Still…there was something missing. With all the knowledge I was accruing, lies I was unlearning, I still felt like I was standing on the sidelines. Too scarred from my last attempts at activism work to try again in a different setting. By this time, I had moved to Lancaster city and when the first protests began for George Floyd, I was there.

It was both terrifying and wholly freeing. It was terrifying in the sense that I and my friends were attacked by police officers for doing nothing more than proclaiming Black Lives Matter. It was terrifying because as I watched police attack innocent people holding cardboard signs and children on their knees, I realized no one is really safe. I realized that it is the calling and duty of a people, to stand up and use their voices to cry out when the people who are meant to protect us seek to harm us.

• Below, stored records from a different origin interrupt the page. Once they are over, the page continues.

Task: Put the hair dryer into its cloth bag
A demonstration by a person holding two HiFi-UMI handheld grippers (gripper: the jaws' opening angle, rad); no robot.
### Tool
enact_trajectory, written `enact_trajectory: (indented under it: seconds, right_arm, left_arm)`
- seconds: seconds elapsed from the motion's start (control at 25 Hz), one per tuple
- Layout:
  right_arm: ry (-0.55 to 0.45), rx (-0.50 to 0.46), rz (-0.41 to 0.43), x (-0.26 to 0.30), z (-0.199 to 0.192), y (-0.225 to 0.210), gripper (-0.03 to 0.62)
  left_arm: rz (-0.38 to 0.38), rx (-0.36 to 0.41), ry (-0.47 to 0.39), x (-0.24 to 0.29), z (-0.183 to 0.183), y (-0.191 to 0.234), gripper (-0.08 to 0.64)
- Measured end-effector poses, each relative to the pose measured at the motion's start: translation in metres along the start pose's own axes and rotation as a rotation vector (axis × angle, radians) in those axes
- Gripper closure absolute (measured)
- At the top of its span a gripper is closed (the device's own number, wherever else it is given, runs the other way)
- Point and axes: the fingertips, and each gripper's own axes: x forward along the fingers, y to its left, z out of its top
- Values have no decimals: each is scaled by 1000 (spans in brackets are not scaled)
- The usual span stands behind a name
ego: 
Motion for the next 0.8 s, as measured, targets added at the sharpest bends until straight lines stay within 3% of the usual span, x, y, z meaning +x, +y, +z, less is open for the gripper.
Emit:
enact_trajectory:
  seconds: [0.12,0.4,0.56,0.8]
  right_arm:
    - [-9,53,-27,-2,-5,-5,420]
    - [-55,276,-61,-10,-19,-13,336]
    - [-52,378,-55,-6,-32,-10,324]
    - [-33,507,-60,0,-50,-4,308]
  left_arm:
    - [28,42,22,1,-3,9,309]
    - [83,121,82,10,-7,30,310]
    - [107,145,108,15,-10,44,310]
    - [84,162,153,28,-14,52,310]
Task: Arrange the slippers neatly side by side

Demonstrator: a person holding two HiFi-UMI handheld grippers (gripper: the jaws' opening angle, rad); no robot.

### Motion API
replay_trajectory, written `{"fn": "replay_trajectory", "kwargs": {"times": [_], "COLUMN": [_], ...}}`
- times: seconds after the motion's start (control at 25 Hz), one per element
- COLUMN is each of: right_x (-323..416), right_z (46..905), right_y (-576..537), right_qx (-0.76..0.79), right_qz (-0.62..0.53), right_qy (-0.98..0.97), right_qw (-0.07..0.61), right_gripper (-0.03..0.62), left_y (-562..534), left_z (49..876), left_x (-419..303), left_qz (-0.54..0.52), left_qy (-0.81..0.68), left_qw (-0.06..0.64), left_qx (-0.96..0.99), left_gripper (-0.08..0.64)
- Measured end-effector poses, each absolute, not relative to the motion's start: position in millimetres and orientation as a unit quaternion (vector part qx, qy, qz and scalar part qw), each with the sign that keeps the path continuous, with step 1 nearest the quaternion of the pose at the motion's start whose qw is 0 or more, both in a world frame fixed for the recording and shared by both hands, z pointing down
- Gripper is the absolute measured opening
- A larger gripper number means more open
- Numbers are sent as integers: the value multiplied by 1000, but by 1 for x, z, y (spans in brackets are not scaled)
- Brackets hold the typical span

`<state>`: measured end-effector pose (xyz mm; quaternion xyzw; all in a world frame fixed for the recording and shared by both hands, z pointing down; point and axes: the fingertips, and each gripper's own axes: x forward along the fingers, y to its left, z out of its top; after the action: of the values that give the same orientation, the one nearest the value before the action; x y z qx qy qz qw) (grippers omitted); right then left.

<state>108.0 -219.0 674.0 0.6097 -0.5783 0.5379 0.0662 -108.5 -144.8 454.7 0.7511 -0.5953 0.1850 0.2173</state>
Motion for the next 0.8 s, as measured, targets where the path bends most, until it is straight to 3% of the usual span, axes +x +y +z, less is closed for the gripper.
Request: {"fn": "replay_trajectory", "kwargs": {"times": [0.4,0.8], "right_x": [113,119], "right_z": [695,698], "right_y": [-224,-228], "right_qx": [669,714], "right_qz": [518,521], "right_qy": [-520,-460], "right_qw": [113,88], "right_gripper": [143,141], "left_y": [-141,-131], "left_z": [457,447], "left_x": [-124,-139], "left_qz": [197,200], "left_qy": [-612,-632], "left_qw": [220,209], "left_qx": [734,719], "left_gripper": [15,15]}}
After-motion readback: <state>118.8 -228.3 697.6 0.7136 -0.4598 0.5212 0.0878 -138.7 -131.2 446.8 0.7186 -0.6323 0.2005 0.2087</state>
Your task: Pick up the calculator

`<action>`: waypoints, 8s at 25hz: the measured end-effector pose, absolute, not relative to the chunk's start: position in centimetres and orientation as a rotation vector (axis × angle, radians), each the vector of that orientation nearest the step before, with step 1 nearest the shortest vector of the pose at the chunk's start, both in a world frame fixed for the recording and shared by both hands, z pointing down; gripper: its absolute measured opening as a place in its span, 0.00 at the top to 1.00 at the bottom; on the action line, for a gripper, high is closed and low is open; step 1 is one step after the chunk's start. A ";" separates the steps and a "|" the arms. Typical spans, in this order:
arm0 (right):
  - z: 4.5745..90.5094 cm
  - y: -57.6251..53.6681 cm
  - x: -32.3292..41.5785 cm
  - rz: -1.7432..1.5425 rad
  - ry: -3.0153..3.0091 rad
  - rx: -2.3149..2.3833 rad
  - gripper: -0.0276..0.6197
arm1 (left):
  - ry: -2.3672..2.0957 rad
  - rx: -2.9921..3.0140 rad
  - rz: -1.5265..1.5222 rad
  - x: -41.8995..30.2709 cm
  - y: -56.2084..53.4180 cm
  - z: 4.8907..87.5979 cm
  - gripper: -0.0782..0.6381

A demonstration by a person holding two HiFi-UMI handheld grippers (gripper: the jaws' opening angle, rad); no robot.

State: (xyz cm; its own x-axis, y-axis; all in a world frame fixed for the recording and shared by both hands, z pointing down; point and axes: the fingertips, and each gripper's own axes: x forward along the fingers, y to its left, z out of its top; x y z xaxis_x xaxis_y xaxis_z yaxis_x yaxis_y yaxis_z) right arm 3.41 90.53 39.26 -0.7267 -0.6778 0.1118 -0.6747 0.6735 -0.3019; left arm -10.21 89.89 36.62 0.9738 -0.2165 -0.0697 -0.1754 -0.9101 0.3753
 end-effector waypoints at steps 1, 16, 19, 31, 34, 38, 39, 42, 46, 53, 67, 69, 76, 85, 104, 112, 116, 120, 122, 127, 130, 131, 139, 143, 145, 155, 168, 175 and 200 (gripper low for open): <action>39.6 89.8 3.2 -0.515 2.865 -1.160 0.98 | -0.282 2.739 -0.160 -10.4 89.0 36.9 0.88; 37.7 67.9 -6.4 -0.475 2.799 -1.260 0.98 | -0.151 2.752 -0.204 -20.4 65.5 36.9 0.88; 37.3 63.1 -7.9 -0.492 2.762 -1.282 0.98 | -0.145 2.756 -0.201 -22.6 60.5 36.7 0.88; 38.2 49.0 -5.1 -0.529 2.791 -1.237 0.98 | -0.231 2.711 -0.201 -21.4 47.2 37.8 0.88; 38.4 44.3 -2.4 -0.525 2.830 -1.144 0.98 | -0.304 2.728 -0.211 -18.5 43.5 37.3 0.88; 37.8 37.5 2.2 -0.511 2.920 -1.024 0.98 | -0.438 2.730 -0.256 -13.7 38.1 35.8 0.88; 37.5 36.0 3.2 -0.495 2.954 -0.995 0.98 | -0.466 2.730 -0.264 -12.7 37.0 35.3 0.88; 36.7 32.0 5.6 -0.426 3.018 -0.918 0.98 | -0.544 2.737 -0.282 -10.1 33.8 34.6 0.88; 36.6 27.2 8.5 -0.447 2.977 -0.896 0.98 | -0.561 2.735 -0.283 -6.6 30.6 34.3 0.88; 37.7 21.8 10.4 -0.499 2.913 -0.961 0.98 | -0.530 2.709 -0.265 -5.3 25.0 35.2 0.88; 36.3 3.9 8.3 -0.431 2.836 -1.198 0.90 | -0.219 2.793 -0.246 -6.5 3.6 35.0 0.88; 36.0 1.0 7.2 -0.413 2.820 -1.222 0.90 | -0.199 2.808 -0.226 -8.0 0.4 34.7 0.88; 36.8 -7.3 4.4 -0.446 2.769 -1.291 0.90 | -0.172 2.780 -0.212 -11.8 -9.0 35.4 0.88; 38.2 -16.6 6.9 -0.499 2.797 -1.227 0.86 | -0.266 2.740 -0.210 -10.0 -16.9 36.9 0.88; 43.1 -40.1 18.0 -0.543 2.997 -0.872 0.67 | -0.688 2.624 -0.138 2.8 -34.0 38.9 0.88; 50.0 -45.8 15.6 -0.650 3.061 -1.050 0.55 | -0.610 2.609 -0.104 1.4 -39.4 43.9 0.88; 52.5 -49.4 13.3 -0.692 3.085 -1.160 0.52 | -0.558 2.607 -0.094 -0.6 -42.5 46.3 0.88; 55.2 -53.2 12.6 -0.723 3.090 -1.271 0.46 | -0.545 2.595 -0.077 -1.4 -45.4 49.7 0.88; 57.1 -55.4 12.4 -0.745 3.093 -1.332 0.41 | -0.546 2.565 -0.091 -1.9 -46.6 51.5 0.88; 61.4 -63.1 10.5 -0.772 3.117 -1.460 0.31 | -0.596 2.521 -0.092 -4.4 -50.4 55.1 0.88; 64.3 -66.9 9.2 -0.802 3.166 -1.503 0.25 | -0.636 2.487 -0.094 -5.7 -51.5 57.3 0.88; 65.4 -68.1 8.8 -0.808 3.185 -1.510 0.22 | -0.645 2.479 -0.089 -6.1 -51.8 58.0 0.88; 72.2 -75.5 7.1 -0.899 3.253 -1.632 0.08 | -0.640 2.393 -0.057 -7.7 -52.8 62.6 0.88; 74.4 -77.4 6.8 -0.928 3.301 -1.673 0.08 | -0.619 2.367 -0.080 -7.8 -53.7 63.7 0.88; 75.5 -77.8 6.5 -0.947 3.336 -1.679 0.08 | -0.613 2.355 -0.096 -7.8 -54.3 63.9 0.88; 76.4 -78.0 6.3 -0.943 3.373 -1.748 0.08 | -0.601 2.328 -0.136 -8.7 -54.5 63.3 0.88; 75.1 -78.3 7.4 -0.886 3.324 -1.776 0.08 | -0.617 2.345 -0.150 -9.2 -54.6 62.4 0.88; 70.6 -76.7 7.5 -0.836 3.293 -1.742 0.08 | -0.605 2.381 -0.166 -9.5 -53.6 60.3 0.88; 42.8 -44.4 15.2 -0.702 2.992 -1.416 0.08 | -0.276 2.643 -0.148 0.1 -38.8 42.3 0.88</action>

It was freeing because it was the final piece of my activist puzzle. I had been writing and emailing and crafting carefully worded messages for years. Trying so hard to mold myself and my message into something that would make white people stop being complicit in racism. When I march, I reclaim my dignity. When I link arms with protestors, I reclaim my humanity. When I lift my full Black voice in protest, all the little pieces of me that were stolen by white supremacy are reclaimed. I break through white cultural norms & respectability politics. And with confidence I can proudly proclaim: I am here. I am Black. And my voice will always matter.